Task instructions:
These records contain pictures, which must be left out; copy exactly the lines from the one with "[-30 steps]" up to and including the one with "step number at".

Given data:

>>>>>

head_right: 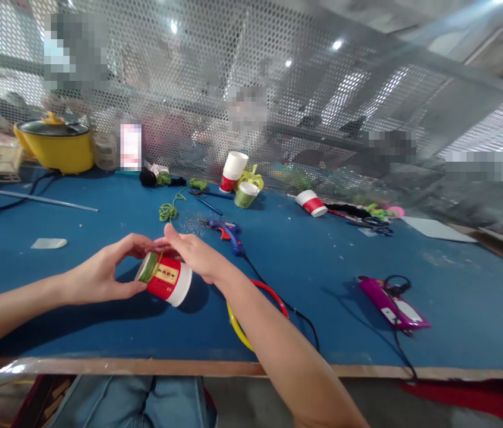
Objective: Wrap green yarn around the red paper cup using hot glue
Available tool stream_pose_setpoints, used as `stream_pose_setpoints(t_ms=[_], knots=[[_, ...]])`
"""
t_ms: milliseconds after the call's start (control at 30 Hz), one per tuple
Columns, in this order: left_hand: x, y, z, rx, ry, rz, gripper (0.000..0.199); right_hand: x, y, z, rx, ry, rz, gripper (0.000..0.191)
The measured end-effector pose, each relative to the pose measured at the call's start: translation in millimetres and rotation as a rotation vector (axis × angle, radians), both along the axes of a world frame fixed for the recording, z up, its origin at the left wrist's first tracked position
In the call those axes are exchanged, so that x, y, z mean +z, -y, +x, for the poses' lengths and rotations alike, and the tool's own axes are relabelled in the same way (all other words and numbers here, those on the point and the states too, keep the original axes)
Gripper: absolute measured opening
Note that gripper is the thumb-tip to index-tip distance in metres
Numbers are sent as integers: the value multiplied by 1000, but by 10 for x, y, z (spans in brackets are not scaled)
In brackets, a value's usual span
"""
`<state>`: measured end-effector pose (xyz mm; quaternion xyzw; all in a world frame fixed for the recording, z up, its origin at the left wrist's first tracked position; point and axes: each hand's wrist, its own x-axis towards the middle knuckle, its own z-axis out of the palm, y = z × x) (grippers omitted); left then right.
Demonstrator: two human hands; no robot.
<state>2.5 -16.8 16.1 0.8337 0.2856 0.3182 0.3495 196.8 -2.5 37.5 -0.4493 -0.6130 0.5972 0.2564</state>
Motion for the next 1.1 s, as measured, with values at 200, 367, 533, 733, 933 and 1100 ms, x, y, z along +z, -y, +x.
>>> stream_pose_setpoints(t_ms=[200,367,533,733,933,1100], knots=[[-14,5,-38,-65,-113,70,54,320,-245,-224,-54,22,92,58],[-41,-1,-35,-55,-115,-10,47,512,-464,-631,186,289,324,50],[-84,-23,-23,-24,-77,-108,46,507,-629,-568,272,993,570,32],[-79,-17,-13,10,-105,-112,46,282,-608,42,157,1240,622,18],[-87,-20,-12,4,-103,-113,46,79,-628,142,129,1395,502,24],[-79,-24,-6,2,-109,-129,46,13,-750,-6,161,1435,459,33]])
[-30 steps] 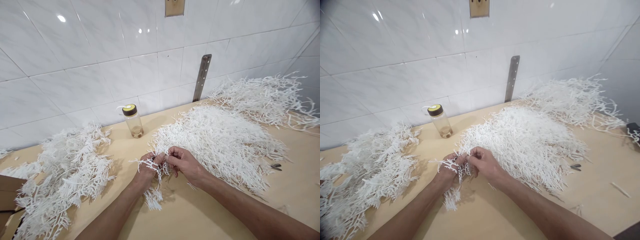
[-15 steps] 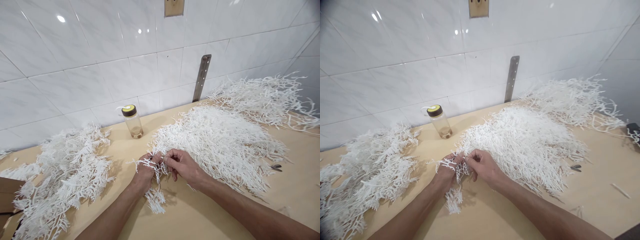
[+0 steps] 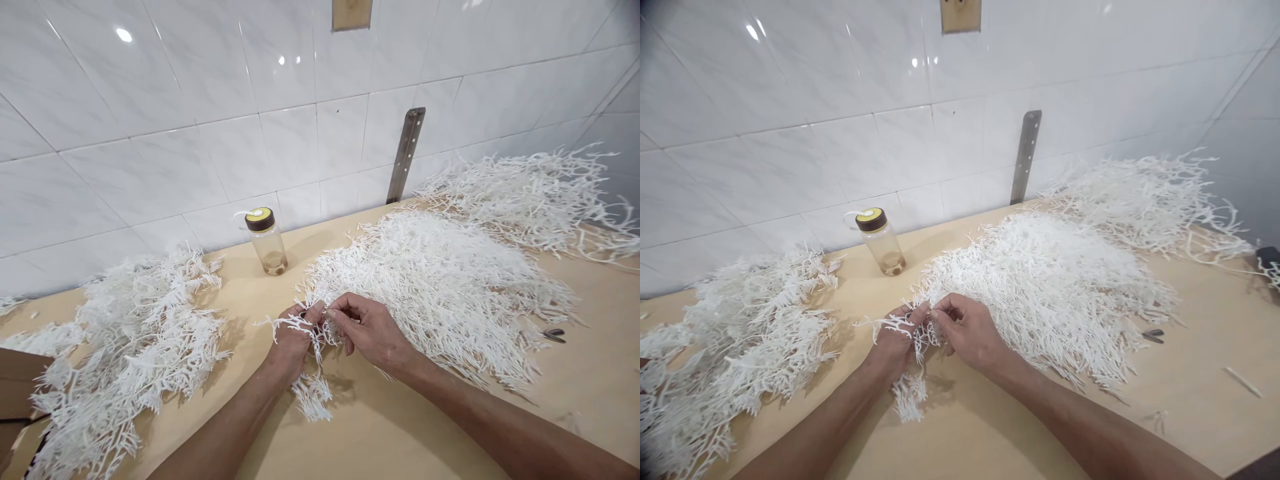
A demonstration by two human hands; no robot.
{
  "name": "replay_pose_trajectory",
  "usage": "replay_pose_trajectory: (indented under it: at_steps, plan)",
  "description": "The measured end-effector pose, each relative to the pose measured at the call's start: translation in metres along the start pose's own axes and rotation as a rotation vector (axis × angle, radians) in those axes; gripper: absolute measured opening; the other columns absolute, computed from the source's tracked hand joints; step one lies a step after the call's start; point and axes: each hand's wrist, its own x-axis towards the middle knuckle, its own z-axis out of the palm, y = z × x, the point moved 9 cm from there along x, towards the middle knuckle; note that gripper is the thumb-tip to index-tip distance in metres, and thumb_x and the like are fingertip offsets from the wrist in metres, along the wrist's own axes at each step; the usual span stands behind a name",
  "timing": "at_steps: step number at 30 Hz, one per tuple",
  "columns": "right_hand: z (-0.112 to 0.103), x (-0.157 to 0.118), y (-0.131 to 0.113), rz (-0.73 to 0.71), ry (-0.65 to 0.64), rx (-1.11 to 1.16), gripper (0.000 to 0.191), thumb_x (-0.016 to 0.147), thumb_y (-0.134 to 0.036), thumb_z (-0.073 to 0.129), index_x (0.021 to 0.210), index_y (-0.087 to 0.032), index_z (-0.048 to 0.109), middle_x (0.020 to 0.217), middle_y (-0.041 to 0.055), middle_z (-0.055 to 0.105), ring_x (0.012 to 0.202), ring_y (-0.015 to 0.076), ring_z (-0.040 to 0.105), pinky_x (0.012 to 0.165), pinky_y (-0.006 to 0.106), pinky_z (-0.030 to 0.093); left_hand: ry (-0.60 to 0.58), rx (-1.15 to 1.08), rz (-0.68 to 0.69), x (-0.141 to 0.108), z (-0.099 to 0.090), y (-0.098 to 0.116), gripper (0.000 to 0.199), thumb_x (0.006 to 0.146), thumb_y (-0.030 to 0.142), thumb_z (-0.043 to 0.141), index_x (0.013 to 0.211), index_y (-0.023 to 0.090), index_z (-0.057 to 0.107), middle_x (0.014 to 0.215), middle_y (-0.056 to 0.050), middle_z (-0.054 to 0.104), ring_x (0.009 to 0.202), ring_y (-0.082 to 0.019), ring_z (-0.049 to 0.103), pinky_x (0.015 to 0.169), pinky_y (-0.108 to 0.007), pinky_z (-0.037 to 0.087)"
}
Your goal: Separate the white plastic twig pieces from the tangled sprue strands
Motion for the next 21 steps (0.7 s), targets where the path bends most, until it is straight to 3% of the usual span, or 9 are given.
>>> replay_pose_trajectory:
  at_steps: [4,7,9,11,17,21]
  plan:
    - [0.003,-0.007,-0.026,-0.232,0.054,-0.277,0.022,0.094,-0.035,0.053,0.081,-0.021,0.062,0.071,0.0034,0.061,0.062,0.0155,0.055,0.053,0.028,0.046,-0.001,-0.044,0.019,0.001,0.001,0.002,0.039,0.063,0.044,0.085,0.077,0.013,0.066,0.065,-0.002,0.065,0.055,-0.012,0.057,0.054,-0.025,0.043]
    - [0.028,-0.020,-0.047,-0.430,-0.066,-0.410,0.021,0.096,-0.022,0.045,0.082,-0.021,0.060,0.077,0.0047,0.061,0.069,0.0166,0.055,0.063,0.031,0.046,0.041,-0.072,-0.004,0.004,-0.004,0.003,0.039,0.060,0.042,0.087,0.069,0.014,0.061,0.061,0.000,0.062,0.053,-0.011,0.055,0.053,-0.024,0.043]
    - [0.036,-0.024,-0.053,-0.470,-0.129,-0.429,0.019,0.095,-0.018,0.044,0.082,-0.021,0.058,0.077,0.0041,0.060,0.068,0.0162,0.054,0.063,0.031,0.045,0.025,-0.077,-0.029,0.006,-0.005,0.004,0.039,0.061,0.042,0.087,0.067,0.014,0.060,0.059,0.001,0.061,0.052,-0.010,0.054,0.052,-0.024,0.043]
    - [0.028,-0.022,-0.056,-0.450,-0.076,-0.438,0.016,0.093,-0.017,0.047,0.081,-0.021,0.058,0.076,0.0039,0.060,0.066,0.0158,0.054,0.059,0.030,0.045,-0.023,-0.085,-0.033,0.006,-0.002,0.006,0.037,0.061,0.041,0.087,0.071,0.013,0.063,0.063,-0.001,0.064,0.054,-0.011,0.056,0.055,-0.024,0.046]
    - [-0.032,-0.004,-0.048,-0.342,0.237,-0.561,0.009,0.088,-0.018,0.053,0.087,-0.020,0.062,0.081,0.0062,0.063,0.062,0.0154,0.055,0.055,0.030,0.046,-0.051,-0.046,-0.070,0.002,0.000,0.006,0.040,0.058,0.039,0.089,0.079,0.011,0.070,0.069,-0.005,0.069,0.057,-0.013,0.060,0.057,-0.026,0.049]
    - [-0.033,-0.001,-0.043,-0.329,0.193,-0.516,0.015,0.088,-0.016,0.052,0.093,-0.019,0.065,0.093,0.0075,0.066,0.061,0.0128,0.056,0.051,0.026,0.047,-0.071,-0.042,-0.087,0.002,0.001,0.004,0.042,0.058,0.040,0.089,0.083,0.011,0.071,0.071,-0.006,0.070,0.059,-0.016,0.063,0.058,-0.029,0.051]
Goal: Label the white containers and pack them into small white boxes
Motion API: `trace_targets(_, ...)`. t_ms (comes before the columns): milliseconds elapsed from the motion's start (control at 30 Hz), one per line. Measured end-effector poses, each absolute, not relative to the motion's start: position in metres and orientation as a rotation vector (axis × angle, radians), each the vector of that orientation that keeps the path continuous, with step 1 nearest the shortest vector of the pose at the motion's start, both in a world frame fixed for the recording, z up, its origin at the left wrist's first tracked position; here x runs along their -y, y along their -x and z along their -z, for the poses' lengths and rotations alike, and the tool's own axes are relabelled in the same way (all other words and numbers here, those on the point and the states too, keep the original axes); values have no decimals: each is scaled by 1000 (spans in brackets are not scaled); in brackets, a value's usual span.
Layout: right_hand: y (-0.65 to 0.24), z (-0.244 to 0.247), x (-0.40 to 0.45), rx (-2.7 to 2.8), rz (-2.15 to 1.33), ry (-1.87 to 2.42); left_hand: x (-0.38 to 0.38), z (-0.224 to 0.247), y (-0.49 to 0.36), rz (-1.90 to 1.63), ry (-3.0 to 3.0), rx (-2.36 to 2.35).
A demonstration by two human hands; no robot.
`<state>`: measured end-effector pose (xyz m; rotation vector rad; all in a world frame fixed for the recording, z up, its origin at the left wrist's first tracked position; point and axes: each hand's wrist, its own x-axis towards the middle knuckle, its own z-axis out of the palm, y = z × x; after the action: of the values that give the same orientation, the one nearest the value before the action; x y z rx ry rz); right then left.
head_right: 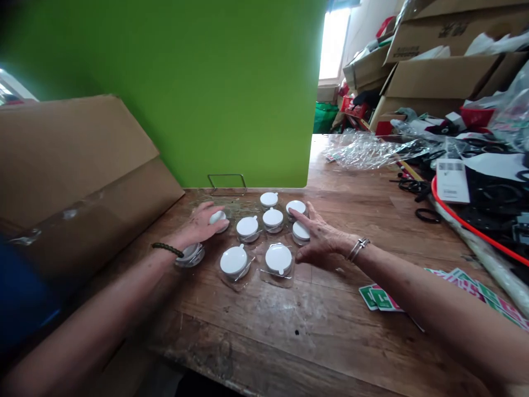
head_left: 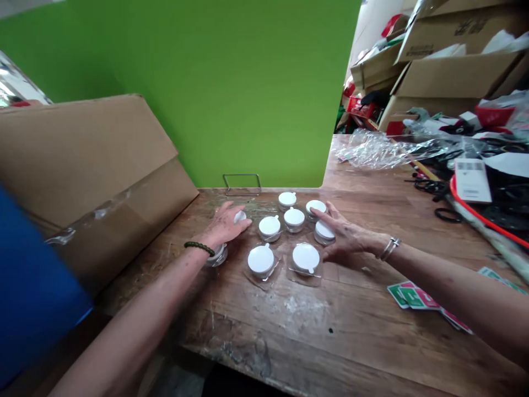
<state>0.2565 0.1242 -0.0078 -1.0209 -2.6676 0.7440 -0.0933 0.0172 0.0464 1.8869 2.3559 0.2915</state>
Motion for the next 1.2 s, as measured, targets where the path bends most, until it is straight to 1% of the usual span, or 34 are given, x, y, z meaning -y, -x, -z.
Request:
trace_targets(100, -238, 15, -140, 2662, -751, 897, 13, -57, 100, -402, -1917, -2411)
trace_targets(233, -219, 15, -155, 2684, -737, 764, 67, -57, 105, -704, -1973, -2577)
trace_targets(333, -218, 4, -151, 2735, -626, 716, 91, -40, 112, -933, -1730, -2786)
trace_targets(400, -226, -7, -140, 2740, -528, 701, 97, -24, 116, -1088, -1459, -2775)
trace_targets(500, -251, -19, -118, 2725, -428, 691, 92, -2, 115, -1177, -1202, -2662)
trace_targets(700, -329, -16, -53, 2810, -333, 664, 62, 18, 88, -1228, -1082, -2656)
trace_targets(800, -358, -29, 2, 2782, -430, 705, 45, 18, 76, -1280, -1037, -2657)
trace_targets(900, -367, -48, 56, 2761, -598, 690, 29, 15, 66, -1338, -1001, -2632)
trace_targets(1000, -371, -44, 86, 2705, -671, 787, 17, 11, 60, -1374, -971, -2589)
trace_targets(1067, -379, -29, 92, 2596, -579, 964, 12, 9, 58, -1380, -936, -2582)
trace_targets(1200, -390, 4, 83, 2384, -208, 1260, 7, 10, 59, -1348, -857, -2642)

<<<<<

Written solution:
[-30 steps] 
[-15 steps] 
[+0 steps] 
A demonstration by two human hands; no robot.
{
  "name": "replay_pose_trajectory",
  "usage": "replay_pose_trajectory: (indented under it: at_steps, plan)",
  "description": "The measured end-effector pose, each relative to the pose measured at the call's start: translation in metres along the start pose's own axes and rotation as a rotation vector (axis × angle, radians) in those axes; gripper: absolute measured opening; the other columns absolute, computed from the source's tracked hand joints; step one lies a step after the call's start; point and axes: each hand's wrist, its own x-axis towards the middle knuckle, its own z-axis out of the palm, y = z × x, the point moved 9 cm from there along x, towards the middle knuckle; note that gripper is the thumb-tip to index-tip distance in metres, and thumb_x and the like are fingertip offsets from the wrist in metres, along the wrist's own axes at each step; the usual span stands behind a name",
  "timing": "at_steps: step number at 30 Hz, one per tuple",

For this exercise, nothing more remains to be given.